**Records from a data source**

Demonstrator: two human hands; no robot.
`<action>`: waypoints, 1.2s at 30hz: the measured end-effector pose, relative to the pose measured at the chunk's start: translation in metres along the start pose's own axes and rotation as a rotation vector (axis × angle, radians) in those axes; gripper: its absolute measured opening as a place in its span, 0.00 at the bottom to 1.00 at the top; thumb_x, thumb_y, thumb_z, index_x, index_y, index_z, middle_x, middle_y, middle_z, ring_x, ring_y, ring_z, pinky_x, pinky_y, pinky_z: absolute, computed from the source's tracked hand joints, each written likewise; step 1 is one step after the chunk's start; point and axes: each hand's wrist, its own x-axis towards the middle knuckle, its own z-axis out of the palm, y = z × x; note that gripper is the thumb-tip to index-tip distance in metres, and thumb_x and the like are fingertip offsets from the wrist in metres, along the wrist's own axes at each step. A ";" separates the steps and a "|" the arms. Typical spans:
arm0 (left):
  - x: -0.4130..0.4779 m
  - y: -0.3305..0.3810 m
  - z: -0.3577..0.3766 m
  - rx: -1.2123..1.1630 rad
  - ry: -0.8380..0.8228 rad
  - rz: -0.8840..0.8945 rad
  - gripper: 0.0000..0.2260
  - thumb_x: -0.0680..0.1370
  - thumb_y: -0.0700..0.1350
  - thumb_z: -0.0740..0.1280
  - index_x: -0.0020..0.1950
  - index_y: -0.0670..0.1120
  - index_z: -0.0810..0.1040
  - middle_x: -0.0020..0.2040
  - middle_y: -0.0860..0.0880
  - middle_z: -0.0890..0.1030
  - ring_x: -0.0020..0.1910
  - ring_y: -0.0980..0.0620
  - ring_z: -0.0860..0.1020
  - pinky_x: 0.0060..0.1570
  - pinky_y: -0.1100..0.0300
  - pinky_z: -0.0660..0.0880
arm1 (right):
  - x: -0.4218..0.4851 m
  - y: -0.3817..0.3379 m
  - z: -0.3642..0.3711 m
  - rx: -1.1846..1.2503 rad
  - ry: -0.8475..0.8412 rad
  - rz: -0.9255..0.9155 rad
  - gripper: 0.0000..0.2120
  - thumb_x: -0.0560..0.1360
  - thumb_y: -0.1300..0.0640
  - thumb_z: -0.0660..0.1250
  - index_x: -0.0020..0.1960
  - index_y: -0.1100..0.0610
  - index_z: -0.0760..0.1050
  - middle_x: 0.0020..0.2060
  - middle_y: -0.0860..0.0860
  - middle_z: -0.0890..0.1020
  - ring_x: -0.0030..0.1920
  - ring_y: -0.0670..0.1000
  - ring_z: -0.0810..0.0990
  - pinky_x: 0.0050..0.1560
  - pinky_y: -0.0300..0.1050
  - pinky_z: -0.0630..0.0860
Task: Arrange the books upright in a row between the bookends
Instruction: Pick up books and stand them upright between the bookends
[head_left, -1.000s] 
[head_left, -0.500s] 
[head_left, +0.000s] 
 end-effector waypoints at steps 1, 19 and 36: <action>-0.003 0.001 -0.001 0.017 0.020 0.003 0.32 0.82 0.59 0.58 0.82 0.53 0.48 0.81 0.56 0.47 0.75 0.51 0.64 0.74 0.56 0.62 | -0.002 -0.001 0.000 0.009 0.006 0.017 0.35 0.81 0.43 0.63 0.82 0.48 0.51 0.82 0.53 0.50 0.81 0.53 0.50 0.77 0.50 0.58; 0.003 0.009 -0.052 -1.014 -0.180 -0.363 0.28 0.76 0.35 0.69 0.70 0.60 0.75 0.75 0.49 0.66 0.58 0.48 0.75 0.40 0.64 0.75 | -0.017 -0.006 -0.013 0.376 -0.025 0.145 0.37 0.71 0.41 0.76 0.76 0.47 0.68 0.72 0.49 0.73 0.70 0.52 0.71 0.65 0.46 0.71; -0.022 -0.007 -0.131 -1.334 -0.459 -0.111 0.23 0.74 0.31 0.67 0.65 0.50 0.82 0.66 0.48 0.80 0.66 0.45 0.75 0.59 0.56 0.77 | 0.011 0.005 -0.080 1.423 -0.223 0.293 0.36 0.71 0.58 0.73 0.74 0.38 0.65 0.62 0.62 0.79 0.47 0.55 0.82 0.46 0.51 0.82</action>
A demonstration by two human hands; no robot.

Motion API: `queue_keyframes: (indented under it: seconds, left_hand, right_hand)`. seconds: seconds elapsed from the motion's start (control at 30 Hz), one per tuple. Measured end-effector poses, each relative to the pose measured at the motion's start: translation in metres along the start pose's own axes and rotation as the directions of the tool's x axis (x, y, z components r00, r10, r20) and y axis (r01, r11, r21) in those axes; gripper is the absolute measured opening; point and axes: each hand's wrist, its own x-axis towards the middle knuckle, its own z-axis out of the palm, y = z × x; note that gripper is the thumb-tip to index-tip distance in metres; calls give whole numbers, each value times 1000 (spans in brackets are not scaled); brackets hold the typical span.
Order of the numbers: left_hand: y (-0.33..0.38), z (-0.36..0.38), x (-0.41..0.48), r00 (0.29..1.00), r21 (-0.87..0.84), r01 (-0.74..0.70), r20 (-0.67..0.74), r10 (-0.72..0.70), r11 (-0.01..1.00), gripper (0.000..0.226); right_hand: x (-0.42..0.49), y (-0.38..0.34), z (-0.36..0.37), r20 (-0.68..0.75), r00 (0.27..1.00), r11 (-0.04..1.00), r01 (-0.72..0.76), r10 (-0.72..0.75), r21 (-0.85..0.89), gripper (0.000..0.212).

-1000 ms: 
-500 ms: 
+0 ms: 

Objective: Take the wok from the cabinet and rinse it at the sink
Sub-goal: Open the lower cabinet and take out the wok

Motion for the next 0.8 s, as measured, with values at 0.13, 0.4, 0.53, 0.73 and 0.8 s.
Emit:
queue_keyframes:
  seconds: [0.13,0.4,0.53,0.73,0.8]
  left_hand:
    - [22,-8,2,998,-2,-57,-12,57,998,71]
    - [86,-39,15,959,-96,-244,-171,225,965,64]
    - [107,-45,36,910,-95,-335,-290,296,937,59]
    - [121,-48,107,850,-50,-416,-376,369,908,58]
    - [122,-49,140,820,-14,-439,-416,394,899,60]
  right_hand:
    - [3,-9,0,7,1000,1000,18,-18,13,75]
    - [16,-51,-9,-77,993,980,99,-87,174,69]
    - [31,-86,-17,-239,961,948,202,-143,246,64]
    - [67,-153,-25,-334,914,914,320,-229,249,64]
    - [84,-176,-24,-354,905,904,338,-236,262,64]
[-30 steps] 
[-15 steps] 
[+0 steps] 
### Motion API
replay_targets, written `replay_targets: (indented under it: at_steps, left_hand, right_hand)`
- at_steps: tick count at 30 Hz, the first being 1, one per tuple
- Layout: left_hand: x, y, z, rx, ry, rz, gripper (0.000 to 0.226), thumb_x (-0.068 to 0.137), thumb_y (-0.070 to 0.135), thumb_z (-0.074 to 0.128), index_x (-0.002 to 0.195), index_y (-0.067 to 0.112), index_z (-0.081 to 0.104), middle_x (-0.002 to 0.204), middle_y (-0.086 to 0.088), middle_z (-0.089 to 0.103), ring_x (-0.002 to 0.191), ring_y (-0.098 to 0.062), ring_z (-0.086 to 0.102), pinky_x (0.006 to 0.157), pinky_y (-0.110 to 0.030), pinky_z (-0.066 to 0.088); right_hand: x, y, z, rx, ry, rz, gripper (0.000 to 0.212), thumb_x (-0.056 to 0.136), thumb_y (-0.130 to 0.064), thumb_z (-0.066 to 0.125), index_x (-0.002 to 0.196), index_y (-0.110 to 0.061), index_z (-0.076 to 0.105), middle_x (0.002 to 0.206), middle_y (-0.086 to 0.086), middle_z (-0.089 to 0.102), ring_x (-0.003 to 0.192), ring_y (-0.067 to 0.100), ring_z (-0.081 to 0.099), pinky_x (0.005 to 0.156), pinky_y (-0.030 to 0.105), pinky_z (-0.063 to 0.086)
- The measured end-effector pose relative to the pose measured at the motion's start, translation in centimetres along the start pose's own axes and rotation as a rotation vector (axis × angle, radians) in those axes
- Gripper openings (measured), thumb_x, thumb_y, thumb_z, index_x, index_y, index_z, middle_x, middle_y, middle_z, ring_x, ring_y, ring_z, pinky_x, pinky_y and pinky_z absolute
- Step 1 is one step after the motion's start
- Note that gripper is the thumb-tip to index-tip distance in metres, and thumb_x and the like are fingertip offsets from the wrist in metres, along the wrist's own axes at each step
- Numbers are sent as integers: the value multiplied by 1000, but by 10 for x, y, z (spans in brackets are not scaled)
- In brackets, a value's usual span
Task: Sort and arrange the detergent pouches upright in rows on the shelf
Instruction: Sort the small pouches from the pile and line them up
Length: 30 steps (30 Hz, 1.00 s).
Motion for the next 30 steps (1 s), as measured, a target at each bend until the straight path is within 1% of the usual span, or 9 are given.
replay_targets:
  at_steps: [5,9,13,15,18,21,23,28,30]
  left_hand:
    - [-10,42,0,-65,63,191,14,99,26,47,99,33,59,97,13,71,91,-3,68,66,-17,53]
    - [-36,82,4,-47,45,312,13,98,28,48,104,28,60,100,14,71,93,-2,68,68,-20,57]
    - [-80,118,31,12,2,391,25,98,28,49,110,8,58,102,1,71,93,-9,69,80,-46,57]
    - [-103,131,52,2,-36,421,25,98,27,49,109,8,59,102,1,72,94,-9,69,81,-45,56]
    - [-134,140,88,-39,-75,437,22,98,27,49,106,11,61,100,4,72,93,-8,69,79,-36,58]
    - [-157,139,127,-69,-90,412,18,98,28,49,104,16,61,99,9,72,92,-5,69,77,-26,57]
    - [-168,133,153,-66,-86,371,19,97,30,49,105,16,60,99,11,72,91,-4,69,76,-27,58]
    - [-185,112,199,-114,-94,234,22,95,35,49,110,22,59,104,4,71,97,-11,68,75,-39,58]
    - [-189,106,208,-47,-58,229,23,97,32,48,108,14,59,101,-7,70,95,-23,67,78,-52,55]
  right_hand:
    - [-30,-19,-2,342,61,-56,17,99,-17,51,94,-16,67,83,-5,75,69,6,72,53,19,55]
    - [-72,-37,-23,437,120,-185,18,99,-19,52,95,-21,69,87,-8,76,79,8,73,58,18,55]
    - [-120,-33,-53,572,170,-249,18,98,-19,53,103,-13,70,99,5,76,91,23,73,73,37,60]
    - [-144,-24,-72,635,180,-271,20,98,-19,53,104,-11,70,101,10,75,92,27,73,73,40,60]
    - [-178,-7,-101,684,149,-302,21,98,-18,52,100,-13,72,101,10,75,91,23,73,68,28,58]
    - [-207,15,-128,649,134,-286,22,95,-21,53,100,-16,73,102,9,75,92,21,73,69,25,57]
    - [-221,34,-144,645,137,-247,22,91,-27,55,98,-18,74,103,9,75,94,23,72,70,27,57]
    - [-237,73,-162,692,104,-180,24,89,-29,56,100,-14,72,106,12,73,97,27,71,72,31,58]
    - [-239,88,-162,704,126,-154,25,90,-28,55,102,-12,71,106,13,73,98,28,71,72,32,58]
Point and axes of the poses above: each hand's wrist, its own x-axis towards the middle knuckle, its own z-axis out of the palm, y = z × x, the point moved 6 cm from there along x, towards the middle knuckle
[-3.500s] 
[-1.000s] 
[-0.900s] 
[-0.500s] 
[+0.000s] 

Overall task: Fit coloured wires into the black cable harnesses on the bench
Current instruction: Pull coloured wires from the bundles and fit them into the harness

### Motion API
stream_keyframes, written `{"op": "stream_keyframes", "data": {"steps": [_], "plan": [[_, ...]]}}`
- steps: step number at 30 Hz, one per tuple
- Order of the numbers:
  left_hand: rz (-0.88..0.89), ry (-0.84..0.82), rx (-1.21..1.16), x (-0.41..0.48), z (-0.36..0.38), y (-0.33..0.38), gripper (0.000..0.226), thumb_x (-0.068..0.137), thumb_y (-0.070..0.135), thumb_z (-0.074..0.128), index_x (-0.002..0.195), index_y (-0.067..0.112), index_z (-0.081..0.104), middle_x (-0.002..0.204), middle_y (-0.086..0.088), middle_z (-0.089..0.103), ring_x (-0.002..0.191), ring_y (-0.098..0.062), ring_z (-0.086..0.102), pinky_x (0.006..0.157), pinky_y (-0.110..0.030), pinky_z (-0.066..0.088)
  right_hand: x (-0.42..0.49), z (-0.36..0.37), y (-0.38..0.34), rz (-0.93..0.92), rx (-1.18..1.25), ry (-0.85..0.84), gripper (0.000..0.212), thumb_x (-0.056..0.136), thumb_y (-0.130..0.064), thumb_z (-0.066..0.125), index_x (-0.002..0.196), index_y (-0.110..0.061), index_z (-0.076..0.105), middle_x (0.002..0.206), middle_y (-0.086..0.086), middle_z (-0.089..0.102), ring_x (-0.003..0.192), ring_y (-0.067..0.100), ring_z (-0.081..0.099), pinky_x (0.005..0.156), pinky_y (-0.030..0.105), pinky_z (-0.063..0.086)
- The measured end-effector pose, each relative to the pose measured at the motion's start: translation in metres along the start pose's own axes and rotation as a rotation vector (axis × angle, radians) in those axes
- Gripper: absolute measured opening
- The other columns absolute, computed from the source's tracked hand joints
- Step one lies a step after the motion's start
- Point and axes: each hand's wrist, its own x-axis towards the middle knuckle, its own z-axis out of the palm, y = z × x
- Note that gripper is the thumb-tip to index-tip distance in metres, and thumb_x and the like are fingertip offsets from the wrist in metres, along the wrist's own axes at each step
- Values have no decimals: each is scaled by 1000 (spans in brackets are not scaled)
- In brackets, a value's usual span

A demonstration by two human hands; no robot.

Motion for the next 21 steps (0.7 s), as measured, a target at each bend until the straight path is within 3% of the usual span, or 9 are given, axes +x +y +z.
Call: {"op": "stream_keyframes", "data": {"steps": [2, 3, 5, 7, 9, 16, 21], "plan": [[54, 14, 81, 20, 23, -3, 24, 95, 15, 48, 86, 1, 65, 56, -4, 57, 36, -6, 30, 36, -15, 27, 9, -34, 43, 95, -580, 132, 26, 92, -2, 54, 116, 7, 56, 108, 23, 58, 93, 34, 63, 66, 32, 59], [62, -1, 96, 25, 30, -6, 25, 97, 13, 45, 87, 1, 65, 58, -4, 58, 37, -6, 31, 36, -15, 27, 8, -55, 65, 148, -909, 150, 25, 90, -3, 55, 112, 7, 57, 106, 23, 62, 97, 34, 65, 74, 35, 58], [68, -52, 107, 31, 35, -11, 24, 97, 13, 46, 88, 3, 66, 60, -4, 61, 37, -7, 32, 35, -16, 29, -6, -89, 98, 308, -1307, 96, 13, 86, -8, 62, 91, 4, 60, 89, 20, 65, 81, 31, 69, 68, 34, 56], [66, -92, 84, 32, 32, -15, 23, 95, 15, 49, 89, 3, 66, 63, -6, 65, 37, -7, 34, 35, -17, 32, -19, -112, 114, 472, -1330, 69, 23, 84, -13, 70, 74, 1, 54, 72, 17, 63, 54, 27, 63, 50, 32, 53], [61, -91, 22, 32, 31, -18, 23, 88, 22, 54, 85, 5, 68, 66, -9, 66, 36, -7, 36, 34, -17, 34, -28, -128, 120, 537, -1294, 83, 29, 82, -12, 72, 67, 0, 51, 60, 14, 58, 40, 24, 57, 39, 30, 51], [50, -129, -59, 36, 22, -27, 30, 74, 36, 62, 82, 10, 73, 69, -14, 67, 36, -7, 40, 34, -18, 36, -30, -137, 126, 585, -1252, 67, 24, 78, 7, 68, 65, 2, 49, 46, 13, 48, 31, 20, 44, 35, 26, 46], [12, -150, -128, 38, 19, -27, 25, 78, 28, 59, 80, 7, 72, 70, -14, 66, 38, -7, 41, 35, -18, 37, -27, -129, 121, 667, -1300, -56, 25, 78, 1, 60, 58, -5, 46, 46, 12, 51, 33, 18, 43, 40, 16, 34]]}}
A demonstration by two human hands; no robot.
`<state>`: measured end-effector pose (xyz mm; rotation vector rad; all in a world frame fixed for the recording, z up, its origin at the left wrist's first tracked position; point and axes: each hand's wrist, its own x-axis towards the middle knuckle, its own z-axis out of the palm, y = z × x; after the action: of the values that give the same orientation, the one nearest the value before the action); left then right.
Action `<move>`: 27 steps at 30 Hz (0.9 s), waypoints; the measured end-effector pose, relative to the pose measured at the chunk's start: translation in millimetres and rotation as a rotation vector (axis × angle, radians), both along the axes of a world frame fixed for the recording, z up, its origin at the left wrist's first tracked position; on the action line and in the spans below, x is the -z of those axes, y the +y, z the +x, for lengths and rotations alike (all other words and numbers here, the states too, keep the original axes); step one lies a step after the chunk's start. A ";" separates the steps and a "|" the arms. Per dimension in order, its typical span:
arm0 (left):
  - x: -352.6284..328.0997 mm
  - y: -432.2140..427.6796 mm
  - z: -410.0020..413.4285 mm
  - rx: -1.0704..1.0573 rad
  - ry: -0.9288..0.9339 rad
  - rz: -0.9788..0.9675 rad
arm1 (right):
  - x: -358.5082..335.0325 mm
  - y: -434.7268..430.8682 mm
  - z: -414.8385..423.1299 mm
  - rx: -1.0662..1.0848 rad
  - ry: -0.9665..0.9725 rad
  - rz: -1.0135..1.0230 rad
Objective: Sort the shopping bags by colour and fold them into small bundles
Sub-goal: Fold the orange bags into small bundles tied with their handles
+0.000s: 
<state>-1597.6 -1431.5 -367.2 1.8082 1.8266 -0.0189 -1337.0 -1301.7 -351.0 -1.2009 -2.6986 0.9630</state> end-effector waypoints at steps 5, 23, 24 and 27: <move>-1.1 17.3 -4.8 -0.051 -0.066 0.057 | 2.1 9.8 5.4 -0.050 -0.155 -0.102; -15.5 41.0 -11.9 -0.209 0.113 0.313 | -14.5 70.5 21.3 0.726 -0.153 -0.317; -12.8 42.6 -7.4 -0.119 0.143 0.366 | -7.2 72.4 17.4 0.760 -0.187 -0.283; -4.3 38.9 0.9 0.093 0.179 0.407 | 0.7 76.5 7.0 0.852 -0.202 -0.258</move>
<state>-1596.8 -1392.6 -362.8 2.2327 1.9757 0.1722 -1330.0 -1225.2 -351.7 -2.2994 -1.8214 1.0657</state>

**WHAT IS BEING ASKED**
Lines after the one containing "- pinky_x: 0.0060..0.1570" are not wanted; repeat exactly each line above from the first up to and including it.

**WRITTEN ANSWER**
Demonstrator: two human hands; no robot.
`<action>`: waypoints, 1.2s at 30hz: the measured end-effector pose, relative to the pose measured at the chunk's start: translation in metres along the start pose's own axes and rotation as a rotation vector (axis × angle, radians) in those axes; gripper: its absolute measured opening as a place in its span, 0.00 at the bottom to 1.00 at the top; thumb_x, thumb_y, thumb_z, index_x, index_y, index_z, middle_x, middle_y, middle_z, ring_x, ring_y, ring_z, pinky_x, pinky_y, pinky_z: absolute, computed from the source's tracked hand joints, each written likewise; step 1 is one step after the chunk's start; point and axes: each hand's wrist, its own x-axis towards the middle knuckle, its own z-axis out of the palm, y = z × x; note that gripper is the thumb-tip to index-tip distance in metres, and thumb_x and the like are fingertip offsets from the wrist in metres, along the wrist's own axes at each step. A ";" separates the steps and a "|" the arms. Typical spans:
arm0 (left):
  - x: -0.4130..0.4779 m
  - y: -0.3305..0.3810 m
  - z: -0.3577..0.3766 m
  - rx: -1.2123..1.1630 rad
  - ry: -0.8380..0.8228 rad
  - rz: -0.8840..0.8945 rad
  - gripper: 0.0000..0.2260
  - thumb_x: -0.0680..0.1370
  - thumb_y: -0.0700..0.1350
  - thumb_z: -0.0740..0.1280
  - index_x: -0.0020..0.1950
  - index_y: -0.0670..0.1120
  - index_z: -0.0810..0.1040
  - middle_x: -0.0020..0.2040
  - middle_y: -0.0860..0.0880
  - middle_z: -0.0890..0.1030
  - ring_x: -0.0020..0.1910
  - ring_y: -0.0980..0.0620
  - ring_z: -0.0860..0.1020
  - pinky_x: 0.0060..0.1570

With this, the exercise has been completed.